▶ Task to carry out:
The answer must be a single number: the count of lines in the data below that hold the word "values".
◆ ◆ ◆ ◆ ◆
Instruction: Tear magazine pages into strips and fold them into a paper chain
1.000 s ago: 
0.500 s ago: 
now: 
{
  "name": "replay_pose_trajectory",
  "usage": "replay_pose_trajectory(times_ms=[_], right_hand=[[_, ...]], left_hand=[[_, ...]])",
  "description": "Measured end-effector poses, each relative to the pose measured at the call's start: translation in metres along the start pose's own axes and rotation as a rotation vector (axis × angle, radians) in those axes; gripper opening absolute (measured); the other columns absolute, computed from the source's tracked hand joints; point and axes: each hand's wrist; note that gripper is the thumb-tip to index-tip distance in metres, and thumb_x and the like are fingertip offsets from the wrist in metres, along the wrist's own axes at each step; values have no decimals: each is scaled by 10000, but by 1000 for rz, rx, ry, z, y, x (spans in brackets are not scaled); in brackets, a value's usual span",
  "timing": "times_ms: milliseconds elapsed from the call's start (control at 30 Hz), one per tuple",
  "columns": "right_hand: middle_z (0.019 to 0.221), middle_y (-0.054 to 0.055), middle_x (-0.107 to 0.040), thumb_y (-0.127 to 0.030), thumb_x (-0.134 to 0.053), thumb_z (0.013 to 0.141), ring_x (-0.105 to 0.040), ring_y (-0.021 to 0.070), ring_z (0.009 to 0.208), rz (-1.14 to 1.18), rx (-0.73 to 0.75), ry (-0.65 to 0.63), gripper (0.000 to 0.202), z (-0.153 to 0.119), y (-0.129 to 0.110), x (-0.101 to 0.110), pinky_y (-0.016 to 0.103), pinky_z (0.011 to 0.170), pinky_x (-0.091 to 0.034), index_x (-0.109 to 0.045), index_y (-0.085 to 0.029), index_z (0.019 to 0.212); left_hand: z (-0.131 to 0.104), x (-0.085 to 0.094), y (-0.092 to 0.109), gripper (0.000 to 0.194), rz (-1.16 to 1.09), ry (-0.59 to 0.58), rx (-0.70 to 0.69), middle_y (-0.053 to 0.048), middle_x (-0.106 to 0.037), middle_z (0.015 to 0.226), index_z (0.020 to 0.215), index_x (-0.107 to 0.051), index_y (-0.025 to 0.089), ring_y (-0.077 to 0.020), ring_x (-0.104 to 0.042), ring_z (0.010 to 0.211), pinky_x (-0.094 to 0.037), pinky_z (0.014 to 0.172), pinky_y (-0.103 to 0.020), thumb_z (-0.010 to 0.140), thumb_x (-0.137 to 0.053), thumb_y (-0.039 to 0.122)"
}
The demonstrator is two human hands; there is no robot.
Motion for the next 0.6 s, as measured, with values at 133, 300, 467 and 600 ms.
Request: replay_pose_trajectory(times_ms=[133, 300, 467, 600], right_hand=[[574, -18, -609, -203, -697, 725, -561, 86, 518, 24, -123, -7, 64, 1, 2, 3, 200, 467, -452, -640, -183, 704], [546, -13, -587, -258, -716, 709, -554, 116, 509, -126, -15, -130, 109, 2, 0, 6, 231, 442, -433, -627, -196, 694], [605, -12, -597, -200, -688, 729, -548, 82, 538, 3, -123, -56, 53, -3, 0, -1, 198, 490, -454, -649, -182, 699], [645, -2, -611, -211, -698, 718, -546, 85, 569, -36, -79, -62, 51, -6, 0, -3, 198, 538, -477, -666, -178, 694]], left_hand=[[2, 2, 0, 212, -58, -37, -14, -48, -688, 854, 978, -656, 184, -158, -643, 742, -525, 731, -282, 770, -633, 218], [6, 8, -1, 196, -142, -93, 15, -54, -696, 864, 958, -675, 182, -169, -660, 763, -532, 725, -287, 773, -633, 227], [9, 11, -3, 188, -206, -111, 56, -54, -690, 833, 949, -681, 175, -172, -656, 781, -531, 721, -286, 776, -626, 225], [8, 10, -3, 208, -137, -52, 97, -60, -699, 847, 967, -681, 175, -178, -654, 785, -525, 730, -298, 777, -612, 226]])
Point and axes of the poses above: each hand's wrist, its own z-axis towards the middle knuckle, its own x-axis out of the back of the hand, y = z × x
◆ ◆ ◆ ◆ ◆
▶ Problem solution:
2